NSA Classifies Linux Journal Readers, Tor and Tails Linux Users as “extremists” - rimunroe
http://www.in.techspot.com/news/security/nsa-classifies-linux-journal-readers-tor-and-tails-linux-users-as-extremists/articleshow/47743699.cms
======
krapp
No it doesn't:
[https://daserste.ndr.de/panorama/xkeyscorerules100.txt](https://daserste.ndr.de/panorama/xkeyscorerules100.txt)

    
    
        // START_DEFINITION
        /*
        These variables define terms and websites relating to the TAILs (The Amnesic
        Incognito Live System) software program, a comsec mechanism advocated by
        extremists on extremist forums.
        */
    
        $TAILS_terms=word('tails' or 'Amnesiac Incognito Live System') and word('linux'
        or ' USB ' or ' CD ' or 'secure desktop' or ' IRC ' or 'truecrypt' or ' tor ');
        $TAILS_websites=('tails.boum.org/') or ('linuxjournal.com/content/linux*');
    

Note the "and" correlating searches involving USB or CD or linux journal with
'tails' and the comment.

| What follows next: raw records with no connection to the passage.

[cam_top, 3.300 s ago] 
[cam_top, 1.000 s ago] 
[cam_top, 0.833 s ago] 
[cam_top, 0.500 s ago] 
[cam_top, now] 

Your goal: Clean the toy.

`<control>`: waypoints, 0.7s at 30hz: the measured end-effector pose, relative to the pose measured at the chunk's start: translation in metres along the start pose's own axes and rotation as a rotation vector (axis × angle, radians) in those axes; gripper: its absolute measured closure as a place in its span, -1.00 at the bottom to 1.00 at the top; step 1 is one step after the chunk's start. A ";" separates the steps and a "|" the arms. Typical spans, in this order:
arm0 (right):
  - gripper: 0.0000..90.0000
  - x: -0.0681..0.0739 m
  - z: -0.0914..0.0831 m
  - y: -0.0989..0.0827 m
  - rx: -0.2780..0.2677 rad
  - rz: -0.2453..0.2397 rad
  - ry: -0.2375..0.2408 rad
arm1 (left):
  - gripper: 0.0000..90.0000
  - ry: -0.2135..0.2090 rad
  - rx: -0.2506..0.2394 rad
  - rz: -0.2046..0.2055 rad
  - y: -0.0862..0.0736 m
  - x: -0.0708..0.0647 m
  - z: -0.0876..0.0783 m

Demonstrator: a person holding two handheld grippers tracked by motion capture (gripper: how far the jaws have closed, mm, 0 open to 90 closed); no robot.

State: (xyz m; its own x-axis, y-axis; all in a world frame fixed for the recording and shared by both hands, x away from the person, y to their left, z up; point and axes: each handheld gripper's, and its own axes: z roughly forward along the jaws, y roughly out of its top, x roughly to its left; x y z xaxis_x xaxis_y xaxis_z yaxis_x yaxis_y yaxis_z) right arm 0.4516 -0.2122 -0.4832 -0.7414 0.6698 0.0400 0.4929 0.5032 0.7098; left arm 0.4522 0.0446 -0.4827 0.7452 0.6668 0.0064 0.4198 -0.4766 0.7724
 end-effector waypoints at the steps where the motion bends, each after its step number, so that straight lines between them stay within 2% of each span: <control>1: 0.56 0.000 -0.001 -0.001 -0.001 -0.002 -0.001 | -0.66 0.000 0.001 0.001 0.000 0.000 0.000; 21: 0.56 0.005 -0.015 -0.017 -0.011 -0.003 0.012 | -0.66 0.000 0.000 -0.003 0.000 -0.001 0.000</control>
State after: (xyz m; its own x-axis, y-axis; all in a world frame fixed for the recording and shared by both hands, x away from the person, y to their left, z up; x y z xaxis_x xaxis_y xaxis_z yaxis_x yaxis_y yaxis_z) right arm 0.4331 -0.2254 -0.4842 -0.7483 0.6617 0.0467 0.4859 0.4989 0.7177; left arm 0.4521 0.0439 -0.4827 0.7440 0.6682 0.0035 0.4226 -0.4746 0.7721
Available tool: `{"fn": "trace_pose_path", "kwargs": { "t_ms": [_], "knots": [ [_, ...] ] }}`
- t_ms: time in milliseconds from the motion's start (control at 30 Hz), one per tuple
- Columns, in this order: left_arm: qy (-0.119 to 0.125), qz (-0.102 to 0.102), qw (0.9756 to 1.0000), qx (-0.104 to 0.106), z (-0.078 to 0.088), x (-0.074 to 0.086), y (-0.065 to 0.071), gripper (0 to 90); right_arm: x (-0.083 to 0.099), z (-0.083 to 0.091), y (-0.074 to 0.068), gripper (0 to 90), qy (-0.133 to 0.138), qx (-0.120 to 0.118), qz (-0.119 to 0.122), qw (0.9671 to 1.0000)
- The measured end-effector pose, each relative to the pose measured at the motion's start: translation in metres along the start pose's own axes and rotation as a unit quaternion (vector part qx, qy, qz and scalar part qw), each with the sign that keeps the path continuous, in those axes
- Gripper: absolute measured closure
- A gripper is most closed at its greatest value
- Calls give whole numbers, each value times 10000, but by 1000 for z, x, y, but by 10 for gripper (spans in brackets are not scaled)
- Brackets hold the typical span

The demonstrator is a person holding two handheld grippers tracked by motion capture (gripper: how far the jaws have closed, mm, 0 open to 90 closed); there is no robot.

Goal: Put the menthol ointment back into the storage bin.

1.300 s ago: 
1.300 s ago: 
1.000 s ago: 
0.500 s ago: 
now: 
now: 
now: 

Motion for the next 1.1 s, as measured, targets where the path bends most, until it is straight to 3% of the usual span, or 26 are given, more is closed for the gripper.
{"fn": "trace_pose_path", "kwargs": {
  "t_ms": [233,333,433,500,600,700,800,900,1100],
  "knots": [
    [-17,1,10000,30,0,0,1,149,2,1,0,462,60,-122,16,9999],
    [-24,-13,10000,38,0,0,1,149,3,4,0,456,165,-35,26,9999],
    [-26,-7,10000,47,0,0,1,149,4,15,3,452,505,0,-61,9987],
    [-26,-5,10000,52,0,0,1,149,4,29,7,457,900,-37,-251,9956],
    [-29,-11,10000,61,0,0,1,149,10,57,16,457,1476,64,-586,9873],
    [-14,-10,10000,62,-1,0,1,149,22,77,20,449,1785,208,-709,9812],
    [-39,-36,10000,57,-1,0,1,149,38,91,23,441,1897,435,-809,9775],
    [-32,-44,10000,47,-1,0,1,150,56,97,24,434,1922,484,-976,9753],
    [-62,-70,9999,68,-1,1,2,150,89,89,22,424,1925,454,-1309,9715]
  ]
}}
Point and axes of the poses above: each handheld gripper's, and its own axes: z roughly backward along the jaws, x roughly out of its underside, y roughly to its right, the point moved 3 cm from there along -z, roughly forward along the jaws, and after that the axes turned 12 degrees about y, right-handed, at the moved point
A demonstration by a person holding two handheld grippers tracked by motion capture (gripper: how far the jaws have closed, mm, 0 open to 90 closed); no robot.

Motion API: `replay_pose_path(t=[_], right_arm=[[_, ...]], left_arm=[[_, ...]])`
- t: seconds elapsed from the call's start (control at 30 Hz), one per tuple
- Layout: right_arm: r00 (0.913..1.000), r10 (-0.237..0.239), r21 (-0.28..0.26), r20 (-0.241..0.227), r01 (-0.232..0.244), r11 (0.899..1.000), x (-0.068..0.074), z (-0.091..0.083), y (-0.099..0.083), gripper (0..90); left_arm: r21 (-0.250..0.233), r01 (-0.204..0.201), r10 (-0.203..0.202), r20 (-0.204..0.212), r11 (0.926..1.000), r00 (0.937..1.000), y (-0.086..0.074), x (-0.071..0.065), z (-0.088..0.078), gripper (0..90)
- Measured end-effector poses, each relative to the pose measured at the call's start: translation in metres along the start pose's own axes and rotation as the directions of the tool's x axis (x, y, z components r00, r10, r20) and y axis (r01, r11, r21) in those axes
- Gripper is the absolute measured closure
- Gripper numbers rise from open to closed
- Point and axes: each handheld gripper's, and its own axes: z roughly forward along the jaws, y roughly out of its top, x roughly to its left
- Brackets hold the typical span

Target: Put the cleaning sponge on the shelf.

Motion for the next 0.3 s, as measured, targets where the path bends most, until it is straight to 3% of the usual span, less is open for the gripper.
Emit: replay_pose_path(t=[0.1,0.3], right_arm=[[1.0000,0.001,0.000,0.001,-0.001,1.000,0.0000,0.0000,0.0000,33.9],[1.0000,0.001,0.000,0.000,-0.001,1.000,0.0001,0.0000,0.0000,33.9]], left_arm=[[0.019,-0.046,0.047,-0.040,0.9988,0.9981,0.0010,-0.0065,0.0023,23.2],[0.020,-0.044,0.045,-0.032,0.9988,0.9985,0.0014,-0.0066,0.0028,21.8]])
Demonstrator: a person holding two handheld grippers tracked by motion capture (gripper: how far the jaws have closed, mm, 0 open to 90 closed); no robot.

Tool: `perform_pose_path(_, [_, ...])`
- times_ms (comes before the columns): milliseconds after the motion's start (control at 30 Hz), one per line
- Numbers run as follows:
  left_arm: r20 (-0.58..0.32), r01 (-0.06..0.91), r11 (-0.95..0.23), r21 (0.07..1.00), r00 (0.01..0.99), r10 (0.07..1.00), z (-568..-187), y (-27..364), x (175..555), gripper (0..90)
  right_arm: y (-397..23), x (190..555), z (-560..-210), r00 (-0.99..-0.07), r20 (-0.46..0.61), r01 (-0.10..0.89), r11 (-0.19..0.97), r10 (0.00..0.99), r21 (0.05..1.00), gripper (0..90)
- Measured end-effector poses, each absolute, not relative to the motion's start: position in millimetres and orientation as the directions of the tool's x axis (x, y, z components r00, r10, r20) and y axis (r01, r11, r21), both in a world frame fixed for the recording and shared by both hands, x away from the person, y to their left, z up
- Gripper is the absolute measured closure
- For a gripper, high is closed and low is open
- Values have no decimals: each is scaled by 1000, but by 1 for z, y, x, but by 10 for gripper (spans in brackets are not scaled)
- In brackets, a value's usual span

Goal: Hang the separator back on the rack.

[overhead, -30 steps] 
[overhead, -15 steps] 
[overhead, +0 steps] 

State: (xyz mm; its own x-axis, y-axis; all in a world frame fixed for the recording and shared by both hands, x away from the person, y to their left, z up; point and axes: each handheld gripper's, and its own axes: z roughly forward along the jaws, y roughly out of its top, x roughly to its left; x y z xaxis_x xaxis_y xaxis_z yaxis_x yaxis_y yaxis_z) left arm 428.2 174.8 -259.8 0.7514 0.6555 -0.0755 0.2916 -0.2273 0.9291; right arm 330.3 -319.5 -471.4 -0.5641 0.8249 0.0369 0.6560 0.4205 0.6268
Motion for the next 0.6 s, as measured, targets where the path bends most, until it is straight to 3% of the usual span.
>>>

There is no evidence there that the NSA considers all
Tor users, all Tails Linux users or all Linux Journal readers to be
extremists. Rather, it appears they consider Tails Linux to be a tool used by
extremists and advocated on extremist forums. And they're not wrong about
that.

------
Zuider
This is disturbing. The term 'extremist' has changed from its original meaning
denoting someone who advocates or engages in violent action in pursuit of a
political cause.

Of late, it can be used merely to refer to someone whose views, or peaceful,
legal actions differ from the mainstream to some degree. Under the newer
usage, even the Mennonites and the Amish are potentially subject to the same
blanket condemnation as neo-Nazis or ISIS.